In the mid-1950s, institutional investors held less than 10% of all U.S. stocks. This number increased to 35% in 1975, 53% a decade ago and now institutional investors own and control almost 70% of the shares of US corporations.

With the rise in equity ownership by institutional investors, the US financial system widened the range of investment opportunities available to the nation’s pool of savings. This steady rise not only improved the ability of the economy as a whole to allocate capital to its most productive uses, but also made the higher returns of equity markets available to the wider public.

At a corporate level, the availability of public capital markets to fund the growth of companies increased the transparency of the corporate system, increasing the attractiveness of US markets to investment. Also, the increased liquidity compressed bid-ask spreads and allowed capital and risk to be more efficiently priced.

No doubt such advances in its financial system contributed to the growth and general success that overall the US economy enjoyed in the last part of the 20th century.

Still, the shortcomings of the system that John Bogle describes speak to the some of the reasons of why economic growth in Western economies has been persistently punctuated by periods of drastic contractions and recessions.

Annual stock turnover was barely 21% 30 years ago. It increased to 78% a decade ago and appears to have been 250% in 2009. As Bogle argues, economic fundamentals and company prospects alone cannot justify ownership stakes in corporations to change hands two and a half times on average in one year.

Only short-term expectations of generating returns unrelated to fundamentals and fees generated from trading activity can justify such high turnovers.

Focus on short term gains has increased the volatility of prices and with it the intensity of business cycles – with period of overvaluation of equities being followed by drastic and sudden divestments originating significant financial losses as well as contractions in economic output.

Increases in financial intermediation costs has siphon part of the increased returns on the nation savings to the financial industry at the expense of investors – while fundamentally changing the GDP composition of cities and nations of such services were located, making them increasingly dependent on the industry’s revenues.

The separation of ownership from management that the access to public capital markets entailed also seems to have weakened corporate control systems. The focus on share price as the preferred measure of performance and board of directors agency fundamentally misaligned the interests of shareholders and management. Accounting and reporting tricks became common and senior management compensation relative to the average worker rose drastically (from 42 times in 1980 to close to 400 times in 2009).

John Bogle proposes tax devices to incentivize long-term holding of public equities – granting long term extra voting rights and/ or higher dividends; and a tax on short-term realized capital gains.
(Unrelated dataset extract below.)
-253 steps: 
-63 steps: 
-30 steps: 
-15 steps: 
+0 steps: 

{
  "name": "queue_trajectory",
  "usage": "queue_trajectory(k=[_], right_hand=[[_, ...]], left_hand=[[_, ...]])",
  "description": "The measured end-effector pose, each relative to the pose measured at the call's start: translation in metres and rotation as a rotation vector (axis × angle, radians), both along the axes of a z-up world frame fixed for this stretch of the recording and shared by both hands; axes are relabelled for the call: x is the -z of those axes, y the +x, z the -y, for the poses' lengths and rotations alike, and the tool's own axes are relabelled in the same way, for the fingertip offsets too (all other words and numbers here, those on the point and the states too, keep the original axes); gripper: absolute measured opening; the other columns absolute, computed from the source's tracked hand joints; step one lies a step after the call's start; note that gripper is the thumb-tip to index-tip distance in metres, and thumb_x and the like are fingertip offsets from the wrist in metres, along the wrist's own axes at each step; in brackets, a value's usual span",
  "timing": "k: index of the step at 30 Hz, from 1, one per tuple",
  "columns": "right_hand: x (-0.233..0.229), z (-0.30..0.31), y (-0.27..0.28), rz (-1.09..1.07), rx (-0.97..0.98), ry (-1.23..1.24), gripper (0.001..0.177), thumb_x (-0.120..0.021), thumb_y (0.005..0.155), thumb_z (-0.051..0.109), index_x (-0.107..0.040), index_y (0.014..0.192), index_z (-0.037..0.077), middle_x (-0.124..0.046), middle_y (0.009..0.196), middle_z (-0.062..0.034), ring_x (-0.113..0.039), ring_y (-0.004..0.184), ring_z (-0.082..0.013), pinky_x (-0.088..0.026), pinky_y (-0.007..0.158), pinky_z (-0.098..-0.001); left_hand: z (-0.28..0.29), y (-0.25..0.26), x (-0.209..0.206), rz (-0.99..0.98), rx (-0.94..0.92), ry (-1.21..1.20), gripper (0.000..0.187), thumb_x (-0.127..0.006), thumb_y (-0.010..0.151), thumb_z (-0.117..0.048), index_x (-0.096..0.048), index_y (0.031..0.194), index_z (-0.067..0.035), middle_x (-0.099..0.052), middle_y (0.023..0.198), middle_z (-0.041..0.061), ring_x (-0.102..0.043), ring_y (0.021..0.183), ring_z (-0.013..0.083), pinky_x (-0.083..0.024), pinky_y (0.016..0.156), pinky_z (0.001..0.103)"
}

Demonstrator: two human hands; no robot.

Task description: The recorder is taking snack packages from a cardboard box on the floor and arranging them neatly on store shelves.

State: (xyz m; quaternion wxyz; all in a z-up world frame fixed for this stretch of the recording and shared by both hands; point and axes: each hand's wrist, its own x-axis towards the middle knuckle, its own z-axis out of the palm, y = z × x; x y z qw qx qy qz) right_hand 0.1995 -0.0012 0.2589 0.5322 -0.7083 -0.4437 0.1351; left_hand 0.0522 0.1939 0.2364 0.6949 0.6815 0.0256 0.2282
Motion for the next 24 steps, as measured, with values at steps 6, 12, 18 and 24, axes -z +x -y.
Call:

Such strategies would seem to address some of the shortcomings described – by incentivizing investors to focus on long term strategies, equity prices would tend to better reflect underlying fundamentals as well as increasing the accountability of senior management to boards of directors by realigning its economic interests in the company’s performance.

Given the vast vested interests dependent on the profitability of the industry, such proposals seem to have little chances of successfully being enacted. Nevertheless they are certainly worth of being included in the financial stability plan being elaborated by the current administration.